▸ **AIM OF THE TASK**
Output the entire listing below exactly as it stands.
*** Opening DATA ***
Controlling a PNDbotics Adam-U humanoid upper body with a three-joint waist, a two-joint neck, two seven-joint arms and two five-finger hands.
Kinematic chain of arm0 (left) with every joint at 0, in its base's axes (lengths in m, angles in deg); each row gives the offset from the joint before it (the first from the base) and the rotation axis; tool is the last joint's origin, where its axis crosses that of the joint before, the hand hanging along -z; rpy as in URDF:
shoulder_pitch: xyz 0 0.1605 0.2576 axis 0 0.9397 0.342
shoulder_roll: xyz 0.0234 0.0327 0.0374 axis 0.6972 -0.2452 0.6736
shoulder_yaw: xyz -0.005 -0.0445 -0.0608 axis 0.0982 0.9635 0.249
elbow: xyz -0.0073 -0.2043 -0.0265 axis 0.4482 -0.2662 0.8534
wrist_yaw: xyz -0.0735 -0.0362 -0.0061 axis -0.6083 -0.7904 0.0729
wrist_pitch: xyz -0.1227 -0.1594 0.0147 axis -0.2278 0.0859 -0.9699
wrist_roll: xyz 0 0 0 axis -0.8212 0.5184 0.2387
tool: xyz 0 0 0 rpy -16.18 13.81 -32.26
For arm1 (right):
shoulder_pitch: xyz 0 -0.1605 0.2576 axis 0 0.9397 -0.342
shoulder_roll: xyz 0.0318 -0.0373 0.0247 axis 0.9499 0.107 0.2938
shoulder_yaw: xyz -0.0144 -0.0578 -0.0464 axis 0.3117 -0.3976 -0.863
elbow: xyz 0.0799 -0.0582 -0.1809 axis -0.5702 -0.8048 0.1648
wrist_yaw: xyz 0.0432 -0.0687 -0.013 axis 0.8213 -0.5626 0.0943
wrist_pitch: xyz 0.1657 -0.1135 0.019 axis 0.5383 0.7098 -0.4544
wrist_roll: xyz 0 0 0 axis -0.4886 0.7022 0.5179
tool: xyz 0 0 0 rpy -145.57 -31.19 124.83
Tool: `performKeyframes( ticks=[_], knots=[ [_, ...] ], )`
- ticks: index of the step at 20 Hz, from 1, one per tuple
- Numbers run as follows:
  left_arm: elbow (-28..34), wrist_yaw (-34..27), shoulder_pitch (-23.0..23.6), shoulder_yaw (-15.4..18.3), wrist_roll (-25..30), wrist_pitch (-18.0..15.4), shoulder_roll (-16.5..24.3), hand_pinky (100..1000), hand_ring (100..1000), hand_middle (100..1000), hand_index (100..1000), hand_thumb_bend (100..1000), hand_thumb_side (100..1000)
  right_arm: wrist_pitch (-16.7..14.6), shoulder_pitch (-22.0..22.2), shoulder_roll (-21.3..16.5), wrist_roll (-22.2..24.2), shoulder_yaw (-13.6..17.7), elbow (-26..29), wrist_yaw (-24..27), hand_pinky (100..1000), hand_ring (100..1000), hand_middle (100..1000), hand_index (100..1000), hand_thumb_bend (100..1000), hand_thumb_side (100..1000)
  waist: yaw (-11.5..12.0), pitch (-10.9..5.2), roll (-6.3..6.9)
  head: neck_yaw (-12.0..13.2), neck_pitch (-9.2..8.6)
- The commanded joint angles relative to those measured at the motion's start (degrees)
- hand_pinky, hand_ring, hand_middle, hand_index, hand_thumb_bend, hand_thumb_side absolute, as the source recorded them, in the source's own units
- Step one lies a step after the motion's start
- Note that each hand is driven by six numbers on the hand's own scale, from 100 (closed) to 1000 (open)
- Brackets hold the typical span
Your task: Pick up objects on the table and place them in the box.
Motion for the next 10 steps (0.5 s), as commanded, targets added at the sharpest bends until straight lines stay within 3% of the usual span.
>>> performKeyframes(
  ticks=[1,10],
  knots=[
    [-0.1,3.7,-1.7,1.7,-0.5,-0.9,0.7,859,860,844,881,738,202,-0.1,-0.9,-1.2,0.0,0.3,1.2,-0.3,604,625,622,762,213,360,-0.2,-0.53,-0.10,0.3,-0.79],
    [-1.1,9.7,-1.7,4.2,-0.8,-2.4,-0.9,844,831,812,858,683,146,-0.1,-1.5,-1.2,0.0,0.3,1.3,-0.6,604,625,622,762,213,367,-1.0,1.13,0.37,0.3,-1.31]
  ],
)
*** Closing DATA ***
▸ **ANSWER TO THE EXERCISE**
Controlling a PNDbotics Adam-U humanoid upper body with a three-joint waist, a two-joint neck, two seven-joint arms and two five-finger hands.
Kinematic chain of arm0 (left) with every joint at 0, in its base's axes (lengths in m, angles in deg); each row gives the offset from the joint before it (the first from the base) and the rotation axis; tool is the last joint's origin, where its axis crosses that of the joint before, the hand hanging along -z; rpy as in URDF:
shoulder_pitch: xyz 0 0.1605 0.2576 axis 0 0.9397 0.342
shoulder_roll: xyz 0.0234 0.0327 0.0374 axis 0.6972 -0.2452 0.6736
shoulder_yaw: xyz -0.005 -0.0445 -0.0608 axis 0.0982 0.9635 0.249
elbow: xyz -0.0073 -0.2043 -0.0265 axis 0.4482 -0.2662 0.8534
wrist_yaw: xyz -0.0735 -0.0362 -0.0061 axis -0.6083 -0.7904 0.0729
wrist_pitch: xyz -0.1227 -0.1594 0.0147 axis -0.2278 0.0859 -0.9699
wrist_roll: xyz 0 0 0 axis -0.8212 0.5184 0.2387
tool: xyz 0 0 0 rpy -16.18 13.81 -32.26
For arm1 (right):
shoulder_pitch: xyz 0 -0.1605 0.2576 axis 0 0.9397 -0.342
shoulder_roll: xyz 0.0318 -0.0373 0.0247 axis 0.9499 0.107 0.2938
shoulder_yaw: xyz -0.0144 -0.0578 -0.0464 axis 0.3117 -0.3976 -0.863
elbow: xyz 0.0799 -0.0582 -0.1809 axis -0.5702 -0.8048 0.1648
wrist_yaw: xyz 0.0432 -0.0687 -0.013 axis 0.8213 -0.5626 0.0943
wrist_pitch: xyz 0.1657 -0.1135 0.019 axis 0.5383 0.7098 -0.4544
wrist_roll: xyz 0 0 0 axis -0.4886 0.7022 0.5179
tool: xyz 0 0 0 rpy -145.57 -31.19 124.83
Tool: `performKeyframes( ticks=[_], knots=[ [_, ...] ], )`
- ticks: index of the step at 20 Hz, from 1, one per tuple
- Numbers run as follows:
  left_arm: elbow (-28..34), wrist_yaw (-34..27), shoulder_pitch (-23.0..23.6), shoulder_yaw (-15.4..18.3), wrist_roll (-25..30), wrist_pitch (-18.0..15.4), shoulder_roll (-16.5..24.3), hand_pinky (100..1000), hand_ring (100..1000), hand_middle (100..1000), hand_index (100..1000), hand_thumb_bend (100..1000), hand_thumb_side (100..1000)
  right_arm: wrist_pitch (-16.7..14.6), shoulder_pitch (-22.0..22.2), shoulder_roll (-21.3..16.5), wrist_roll (-22.2..24.2), shoulder_yaw (-13.6..17.7), elbow (-26..29), wrist_yaw (-24..27), hand_pinky (100..1000), hand_ring (100..1000), hand_middle (100..1000), hand_index (100..1000), hand_thumb_bend (100..1000), hand_thumb_side (100..1000)
  waist: yaw (-11.5..12.0), pitch (-10.9..5.2), roll (-6.3..6.9)
  head: neck_yaw (-12.0..13.2), neck_pitch (-9.2..8.6)
- The commanded joint angles relative to those measured at the motion's start (degrees)
- hand_pinky, hand_ring, hand_middle, hand_index, hand_thumb_bend, hand_thumb_side absolute, as the source recorded them, in the source's own units
- Step one lies a step after the motion's start
- Note that each hand is driven by six numbers on the hand's own scale, from 100 (closed) to 1000 (open)
- Brackets hold the typical span
Your task: Pick up objects on the table and place them in the box.
Motion for the next 10 steps (0.5 s), as commanded, targets added at the sharpest bends until straight lines stay within 3% of the usual span.
>>> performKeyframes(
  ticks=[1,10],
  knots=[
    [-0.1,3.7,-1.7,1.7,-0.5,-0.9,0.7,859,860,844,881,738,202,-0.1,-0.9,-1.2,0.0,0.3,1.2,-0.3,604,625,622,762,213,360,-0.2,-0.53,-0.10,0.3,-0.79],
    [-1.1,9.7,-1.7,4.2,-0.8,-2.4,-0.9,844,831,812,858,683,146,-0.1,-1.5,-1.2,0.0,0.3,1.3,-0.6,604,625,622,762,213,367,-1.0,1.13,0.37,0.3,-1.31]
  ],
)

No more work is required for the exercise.